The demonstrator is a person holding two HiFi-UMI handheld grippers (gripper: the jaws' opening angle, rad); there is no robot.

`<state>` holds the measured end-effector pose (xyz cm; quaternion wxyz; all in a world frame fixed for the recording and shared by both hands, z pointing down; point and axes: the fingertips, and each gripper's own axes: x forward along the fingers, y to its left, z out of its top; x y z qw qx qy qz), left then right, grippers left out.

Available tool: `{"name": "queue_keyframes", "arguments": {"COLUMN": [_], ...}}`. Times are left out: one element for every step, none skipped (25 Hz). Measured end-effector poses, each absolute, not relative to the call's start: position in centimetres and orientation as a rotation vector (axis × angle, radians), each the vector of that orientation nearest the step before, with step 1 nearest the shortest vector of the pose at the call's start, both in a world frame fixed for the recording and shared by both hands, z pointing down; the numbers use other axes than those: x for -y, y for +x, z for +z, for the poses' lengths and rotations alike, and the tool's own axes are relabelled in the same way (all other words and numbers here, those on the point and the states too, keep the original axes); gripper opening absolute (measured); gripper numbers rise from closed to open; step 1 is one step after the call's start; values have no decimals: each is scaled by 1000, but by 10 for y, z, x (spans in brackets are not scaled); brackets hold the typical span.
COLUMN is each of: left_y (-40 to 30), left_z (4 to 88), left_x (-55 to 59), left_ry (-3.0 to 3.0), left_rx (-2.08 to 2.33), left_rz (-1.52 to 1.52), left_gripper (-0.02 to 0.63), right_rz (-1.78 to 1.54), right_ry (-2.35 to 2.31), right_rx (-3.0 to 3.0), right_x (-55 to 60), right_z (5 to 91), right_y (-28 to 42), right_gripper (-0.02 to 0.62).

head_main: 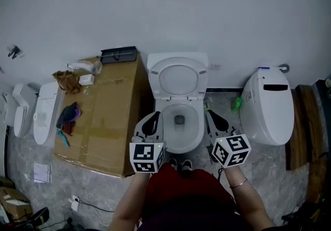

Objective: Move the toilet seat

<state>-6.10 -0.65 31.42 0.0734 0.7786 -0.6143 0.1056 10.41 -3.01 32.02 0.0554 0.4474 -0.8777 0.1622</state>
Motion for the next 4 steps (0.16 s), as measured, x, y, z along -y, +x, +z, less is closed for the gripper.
{"name": "queue_keyframes", "arguments": {"left_y": [-61, -61, -61, -61], "left_z": [315, 315, 315, 316], "left_x": [6, 6, 5, 5], "left_ry": [2336, 2335, 2333, 2332], "left_rx": [1847, 1850, 1852, 1854], "left_rz": [316, 315, 315, 314], "left_gripper": [26, 26, 26, 26], "right_rz": [495, 497, 499, 501], "right_ry": [1357, 1356, 1355, 1355], "right_rx": [2667, 2670, 2672, 2673], "right_x": [30, 30, 31, 31], "right_z": [321, 322, 322, 323], "right_y": [104, 104, 104, 105], "right_gripper": [16, 16, 17, 16]}}
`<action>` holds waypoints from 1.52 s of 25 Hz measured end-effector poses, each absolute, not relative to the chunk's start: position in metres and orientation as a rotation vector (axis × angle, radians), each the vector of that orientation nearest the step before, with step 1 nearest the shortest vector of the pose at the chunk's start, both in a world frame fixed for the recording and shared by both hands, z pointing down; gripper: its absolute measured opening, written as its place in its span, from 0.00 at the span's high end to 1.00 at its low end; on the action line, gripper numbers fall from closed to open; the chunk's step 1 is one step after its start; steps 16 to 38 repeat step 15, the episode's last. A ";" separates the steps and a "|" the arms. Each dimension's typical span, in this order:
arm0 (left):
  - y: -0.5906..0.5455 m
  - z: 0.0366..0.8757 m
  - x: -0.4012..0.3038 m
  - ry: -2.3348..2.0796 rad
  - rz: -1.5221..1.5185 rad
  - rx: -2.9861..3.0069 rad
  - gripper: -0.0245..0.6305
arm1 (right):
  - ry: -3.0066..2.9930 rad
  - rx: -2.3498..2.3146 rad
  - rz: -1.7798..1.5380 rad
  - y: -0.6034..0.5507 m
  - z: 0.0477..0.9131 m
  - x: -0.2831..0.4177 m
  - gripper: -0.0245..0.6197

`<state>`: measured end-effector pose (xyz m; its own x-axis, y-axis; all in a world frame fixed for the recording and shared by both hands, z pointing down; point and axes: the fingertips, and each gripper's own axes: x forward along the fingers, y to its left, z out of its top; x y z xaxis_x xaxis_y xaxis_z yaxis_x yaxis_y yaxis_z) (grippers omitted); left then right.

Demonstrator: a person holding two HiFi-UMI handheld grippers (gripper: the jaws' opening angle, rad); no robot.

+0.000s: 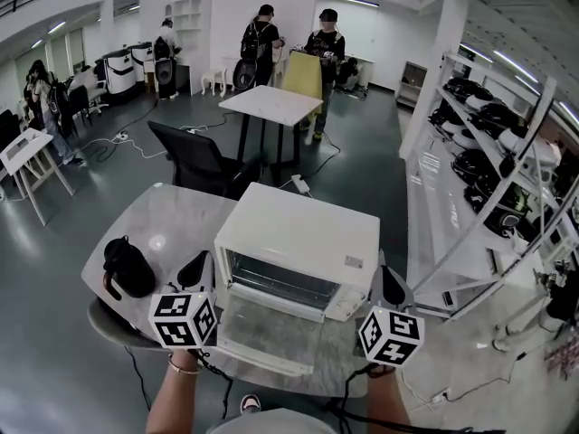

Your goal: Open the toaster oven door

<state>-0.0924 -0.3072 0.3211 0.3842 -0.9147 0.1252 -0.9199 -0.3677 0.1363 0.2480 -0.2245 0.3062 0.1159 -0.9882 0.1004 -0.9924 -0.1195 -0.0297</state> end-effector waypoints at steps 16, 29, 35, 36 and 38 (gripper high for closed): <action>-0.298 0.338 -0.104 -1.642 0.059 2.425 0.96 | -2.047 2.272 0.191 -0.218 0.320 0.238 0.95; -0.298 0.338 -0.104 -1.642 0.059 2.425 0.96 | -2.047 2.272 0.191 -0.218 0.320 0.238 0.95; -0.298 0.338 -0.104 -1.642 0.059 2.425 0.96 | -2.047 2.272 0.191 -0.218 0.320 0.238 0.95; -0.298 0.338 -0.104 -1.642 0.059 2.425 0.96 | -2.047 2.272 0.191 -0.218 0.320 0.238 0.95; -0.298 0.338 -0.104 -1.642 0.059 2.425 0.96 | -2.047 2.272 0.191 -0.218 0.320 0.238 0.95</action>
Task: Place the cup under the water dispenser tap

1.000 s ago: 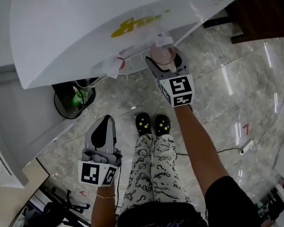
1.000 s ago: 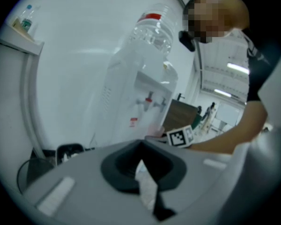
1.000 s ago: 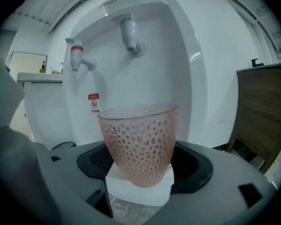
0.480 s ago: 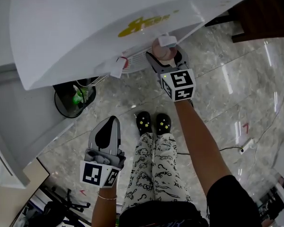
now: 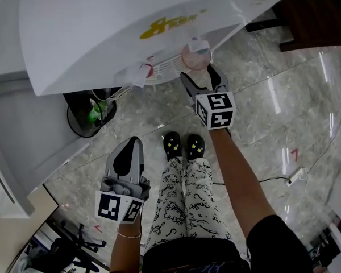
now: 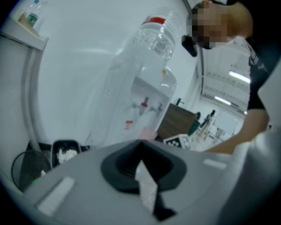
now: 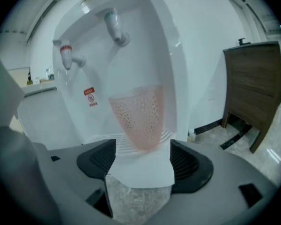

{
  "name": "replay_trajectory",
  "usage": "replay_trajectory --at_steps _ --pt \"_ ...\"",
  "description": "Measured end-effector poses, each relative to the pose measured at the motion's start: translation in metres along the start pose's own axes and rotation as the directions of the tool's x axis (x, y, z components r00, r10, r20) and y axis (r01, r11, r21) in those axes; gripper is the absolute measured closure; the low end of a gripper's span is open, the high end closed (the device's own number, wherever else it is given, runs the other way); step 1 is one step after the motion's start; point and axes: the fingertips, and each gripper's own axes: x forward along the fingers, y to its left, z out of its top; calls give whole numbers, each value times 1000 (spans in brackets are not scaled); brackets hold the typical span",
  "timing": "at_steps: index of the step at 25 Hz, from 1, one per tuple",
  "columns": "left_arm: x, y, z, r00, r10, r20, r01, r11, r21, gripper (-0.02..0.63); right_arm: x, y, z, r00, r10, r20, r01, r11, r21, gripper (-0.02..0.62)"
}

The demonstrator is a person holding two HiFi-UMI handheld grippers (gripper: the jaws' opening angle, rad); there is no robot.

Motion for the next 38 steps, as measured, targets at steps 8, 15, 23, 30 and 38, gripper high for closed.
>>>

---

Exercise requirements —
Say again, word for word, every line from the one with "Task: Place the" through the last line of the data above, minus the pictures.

Exercise solution —
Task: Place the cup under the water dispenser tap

1.000 s ago: 
1.000 s ago: 
1.000 s ago: 
0.480 s ago: 
now: 
now: 
now: 

{
  "name": "replay_trajectory",
  "usage": "replay_trajectory --at_steps _ --pt \"_ ...\"",
  "description": "Measured end-effector poses, each relative to the pose measured at the motion's start: translation in metres along the start pose's own axes and rotation as the directions of the tool's x axis (x, y, z components r00, r10, r20) and y axis (r01, r11, r21) in those axes; gripper is the absolute measured closure; the low end of a gripper's span is open, the high end closed (the device's own number, wherever else it is given, runs the other way); step 1 is one step after the motion's start; point and axes: the fingertips, and each gripper's own axes: x forward along the fingers, y to its left, z out of its top; calls give whole numbers, each value times 1000 (spans in brackets are not scaled); brackets hold the typical span",
  "timing": "at_steps: index of the step at 25 Hz, from 1, one per tuple",
  "columns": "left_arm: x, y, z, r00, r10, r20, r01, r11, r21, gripper (-0.02..0.63); right_arm: x, y, z, r00, r10, r20, r01, r11, r21, gripper (-0.02..0.62)"
}

The demonstrator is a person holding two HiFi-UMI handheld grippers (gripper: the jaws' opening angle, rad); there is no robot.

Motion for the next 38 steps, as measured, targets at steps 8, 15, 23, 30 and 38, gripper high for closed.
>>>

That finishes the output for this exercise.